12.04.2017 | 18h43


DELATADO NA LAVA JATO

Eder nega ter operado caixa 2 para campanha de Maggi; defesa diz 'estar no escuro'

Nome do ex-secretário aparece na decisão do ministro do Supremo Tribunal Federal (STF) Edson Fachin, que autoriza abertura de inquérito contra Maggi


DA REDAÇÃO

Para o advogado Ricardo Spinelli, que representa o ex-secretário de Estado Eder Moraes, o nome do seu cliente aparecer na “Lista do Fachin” causa estranheza. Apesar de negar ter conhecimento do teor das acusações, Spinelli antecipa que Eder Moraes não era secretário de Estado na época e nem coordenador da campanha de Blairo Maggi (PP) ao governo em 2006, não tendo nenhum poder para tratar com diretores da Odebrecht. 

“Ficamos sabendo pela imprensa da citação do nome dele. Conversei com meu cliente pela manhã, nesta quarta-feira (12), e estamos ainda no escuro, sem saber qual o objeto desta investigação, vamos aguardar a citação formal para nos posicionarmos”, alegou.

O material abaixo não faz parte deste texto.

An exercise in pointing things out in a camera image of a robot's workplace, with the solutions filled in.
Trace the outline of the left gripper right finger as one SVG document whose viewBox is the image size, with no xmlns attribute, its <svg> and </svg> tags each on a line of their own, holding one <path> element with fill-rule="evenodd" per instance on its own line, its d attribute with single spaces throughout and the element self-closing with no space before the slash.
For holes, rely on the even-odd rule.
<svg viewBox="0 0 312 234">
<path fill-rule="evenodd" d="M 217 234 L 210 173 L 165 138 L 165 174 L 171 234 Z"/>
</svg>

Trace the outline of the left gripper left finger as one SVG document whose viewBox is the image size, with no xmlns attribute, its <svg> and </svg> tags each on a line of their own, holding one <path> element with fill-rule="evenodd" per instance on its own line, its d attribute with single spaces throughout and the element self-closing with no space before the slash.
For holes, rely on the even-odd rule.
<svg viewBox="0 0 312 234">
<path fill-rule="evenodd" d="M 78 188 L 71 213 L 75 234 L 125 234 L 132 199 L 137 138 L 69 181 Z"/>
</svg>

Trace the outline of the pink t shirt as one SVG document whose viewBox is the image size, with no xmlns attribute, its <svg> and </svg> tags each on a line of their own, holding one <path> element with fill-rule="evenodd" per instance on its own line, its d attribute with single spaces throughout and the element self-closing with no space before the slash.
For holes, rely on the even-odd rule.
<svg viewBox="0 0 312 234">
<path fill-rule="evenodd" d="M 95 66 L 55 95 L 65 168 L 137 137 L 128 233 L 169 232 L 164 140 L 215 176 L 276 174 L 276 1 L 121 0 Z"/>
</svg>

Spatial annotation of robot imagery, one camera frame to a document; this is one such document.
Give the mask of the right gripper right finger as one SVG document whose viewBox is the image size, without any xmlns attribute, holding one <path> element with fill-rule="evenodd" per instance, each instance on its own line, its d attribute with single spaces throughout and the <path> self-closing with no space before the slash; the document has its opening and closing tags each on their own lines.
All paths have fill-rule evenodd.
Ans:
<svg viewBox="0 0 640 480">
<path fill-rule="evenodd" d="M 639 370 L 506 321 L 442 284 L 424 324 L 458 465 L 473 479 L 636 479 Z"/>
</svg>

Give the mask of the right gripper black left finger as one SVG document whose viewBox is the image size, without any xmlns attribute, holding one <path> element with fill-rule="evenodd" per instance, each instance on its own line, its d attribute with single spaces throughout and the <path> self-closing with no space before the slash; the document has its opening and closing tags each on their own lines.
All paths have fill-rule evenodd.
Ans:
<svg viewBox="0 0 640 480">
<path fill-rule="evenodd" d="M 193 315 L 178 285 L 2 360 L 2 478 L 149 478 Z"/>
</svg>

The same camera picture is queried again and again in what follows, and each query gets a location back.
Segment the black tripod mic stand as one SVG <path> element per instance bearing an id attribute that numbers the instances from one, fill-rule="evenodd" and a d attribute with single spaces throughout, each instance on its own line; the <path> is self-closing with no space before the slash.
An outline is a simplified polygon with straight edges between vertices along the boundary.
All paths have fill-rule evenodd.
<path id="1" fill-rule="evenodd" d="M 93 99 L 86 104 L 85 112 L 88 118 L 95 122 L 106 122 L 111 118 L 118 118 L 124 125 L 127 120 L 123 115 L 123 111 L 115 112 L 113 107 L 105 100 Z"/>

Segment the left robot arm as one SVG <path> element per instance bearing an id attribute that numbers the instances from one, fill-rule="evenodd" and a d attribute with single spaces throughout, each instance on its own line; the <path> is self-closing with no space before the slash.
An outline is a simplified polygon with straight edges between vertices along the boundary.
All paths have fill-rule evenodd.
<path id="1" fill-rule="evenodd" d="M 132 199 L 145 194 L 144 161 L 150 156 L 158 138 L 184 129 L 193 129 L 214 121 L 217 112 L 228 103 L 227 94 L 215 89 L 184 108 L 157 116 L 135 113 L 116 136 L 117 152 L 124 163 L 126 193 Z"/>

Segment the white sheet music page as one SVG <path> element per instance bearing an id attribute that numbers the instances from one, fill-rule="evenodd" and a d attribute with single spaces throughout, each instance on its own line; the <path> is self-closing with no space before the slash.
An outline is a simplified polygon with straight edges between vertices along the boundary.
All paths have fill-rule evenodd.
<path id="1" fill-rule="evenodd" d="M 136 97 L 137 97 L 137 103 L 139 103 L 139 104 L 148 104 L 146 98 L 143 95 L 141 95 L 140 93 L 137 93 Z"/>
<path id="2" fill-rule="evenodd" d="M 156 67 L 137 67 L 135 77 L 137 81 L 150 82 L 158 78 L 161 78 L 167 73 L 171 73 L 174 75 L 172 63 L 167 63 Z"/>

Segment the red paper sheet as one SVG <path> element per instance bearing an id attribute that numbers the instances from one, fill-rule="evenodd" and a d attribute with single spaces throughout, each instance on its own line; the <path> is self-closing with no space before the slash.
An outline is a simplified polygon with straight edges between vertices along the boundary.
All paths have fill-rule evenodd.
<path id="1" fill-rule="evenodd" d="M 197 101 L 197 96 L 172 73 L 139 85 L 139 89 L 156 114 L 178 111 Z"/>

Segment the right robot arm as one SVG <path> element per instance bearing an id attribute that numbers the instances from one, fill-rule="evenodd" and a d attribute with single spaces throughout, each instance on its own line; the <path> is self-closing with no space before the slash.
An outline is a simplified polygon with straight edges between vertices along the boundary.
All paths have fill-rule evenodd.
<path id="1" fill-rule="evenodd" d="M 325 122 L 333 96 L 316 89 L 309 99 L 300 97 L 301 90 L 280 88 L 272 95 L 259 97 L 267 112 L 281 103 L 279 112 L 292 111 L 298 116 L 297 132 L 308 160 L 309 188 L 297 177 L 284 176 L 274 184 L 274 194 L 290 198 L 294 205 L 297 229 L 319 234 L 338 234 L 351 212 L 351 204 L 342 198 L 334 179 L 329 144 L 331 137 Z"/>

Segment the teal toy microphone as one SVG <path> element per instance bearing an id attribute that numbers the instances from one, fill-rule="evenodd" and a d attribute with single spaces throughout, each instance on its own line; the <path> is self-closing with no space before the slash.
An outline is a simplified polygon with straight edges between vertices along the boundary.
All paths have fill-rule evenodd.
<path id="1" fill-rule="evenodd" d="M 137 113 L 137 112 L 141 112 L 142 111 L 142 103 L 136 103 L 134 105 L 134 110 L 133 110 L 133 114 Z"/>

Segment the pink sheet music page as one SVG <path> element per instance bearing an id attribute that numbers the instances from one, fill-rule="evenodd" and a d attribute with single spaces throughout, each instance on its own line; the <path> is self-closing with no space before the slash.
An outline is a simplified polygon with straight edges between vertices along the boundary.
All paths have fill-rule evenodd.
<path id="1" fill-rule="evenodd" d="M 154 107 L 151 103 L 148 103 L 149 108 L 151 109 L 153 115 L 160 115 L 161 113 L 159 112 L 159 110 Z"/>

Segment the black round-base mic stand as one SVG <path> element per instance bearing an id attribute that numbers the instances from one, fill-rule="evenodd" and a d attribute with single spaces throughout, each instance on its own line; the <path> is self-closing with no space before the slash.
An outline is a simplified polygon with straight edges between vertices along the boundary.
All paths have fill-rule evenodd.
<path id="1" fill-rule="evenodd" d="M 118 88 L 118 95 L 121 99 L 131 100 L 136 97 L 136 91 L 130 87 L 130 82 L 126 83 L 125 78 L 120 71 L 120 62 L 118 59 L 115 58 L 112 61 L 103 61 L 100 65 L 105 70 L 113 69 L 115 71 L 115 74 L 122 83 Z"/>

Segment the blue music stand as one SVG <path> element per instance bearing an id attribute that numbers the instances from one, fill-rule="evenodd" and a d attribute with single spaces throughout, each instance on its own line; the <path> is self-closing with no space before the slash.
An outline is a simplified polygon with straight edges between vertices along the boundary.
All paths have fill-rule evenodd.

“O que sabemos é que as palavras dos delatores por si só não são provas absolutas e que o ministro pediu desmembramento do processo, então não sei onde o suposto inquérito contra o Eder irá tramitar. Tudo está muito genérico ainda”, comentou Spinelli.

Eder Moraes aparece na decisão em que o ministro do Supremo Tribunal Federal (STF), Edson Fachin, relator da Operação Lava Jato, autoriza a abertura de inquérito contra o atual ministro de Agricultura, Pecuário e Abastecimento (MAPA), Blairo Maggi e o deputado federal e ex-governador de Mato Grosso do Sul, José Orcírio Miranda dos Santos, o "Zeca do PT".

A Procuradoria-Geral da República (PGR) acusa Maggi de ter recebido, por meio de "caixa 2", R$ 12 milhões da Odebrecht para o financiamento de sua campanha ao governo de Mato Grosso em 2006.

A denúncia veio à tona depois que o diretor superintendente para as Áreas Norte, Nordeste e Centro Oeste da Odebrecht, João Antônio Pacífico Ferreira, e o diretor de contratos, Pedro Augusto Carneiro Leão Neto, assinaram acordo de delação premiada.

Segundo os delatores, os R$ 12 milhões teriam sido repassados a Maggi por meio do Setor de Operações Estruturadas do Grupo,  responsável pelo pagamento de propina a políticos.

“O que sabemos é que as palavras dos delatores por si só não são provas absolutas e que o ministro pediu desmembramento do processo, então não sei onde o suposto inquérito contra o Eder irá tramitar. Tudo está muito genérico ainda”, comentou Spinelli.